Pandemic: Hot Zone — North America (2020)
This is the first Pandemic game that I felt didn’t add anything to the series, and that’s probably not too surprising. It’s basically a smaller version of base Pandemic, with fewer diseases and fewer locations. It’s almost just a demo of the full game, which is actually how it started its life, but it just feels like it’s missing something. If I only had half an hour to play a game, and I wanted to play Pandemic, I’d probably play a different cooperative game instead — Forbidden Island, maybe? That said, I’m curious what Pandemic: Hot Zone — Europe is like, and since I never really learn, I’ll probably play that one and see how I feel.
Also: a colon and an em-dash? Who titled this game — me?
Pandemic Legacy: Season 0 (2020)
This is currently sitting on a shelf waiting to be played through with some friends we played Season 2. I won’t report too much back, what with spoilers and all that, but I’m tremendously excited, and I’m completely on board for a prequel, even if it is kind of a weird twist.
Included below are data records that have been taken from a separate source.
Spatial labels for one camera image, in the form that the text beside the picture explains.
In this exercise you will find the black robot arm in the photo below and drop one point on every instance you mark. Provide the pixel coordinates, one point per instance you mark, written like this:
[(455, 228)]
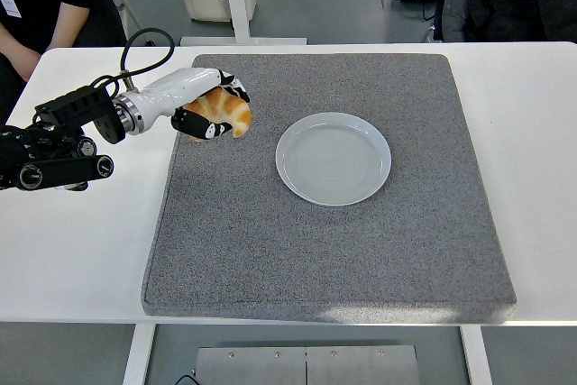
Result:
[(67, 107)]

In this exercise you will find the grey metal plate with screws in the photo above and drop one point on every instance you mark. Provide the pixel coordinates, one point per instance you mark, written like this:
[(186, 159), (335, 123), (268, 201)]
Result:
[(306, 364)]

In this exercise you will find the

But on a high level: Spies? Yes. I’m in. Let’s do this.
What I didn’t include
Pandemic: Contagion, the 2014 competitive game in which everyone plays as a virus trying to infect people. A) It’s too soon for that; B) I don’t actually enjoy the game and don’t consider it canonical.
Pandemic: Reign of Cthulhu, a Cthulhu-themed variant of the original. I’m just not particularly into Lovecraftian horror, both because of Lovecraft’s problematic qualities and because it’s just not a theme I ever got into. It’s fine if you are, and I’d love to hear what you think of this variation on the game.
Pandemic: Rapid Response — I feel a bit weird including this one here, because while it does have the Pandemic name, it’s the first one that’s not designed by Matt Leacock at all. Still, it’s a canonical part of the Pandemic series, so it bears mentioning. Is it amazing? I don’t think so. It’s a bit of a fun real-time game, but it’s not particularly a Pandemic game. Ah, well.
Pandemic: 10th Anniversary Edition, which I think is nice but just isn’t something I’ve thought to buy at this point. I don’t know, maybe I will want to someday. I don’t really need miniatures — those pawns in Pandemic are iconic at this point — and I don’t particularly feel the need to pick it up right now. Still, the art looks a bit nicer and more refined, so I might end up talking myself into it. I better stop now!
Great breakdown. I’ve only played the original but really enjoyed it.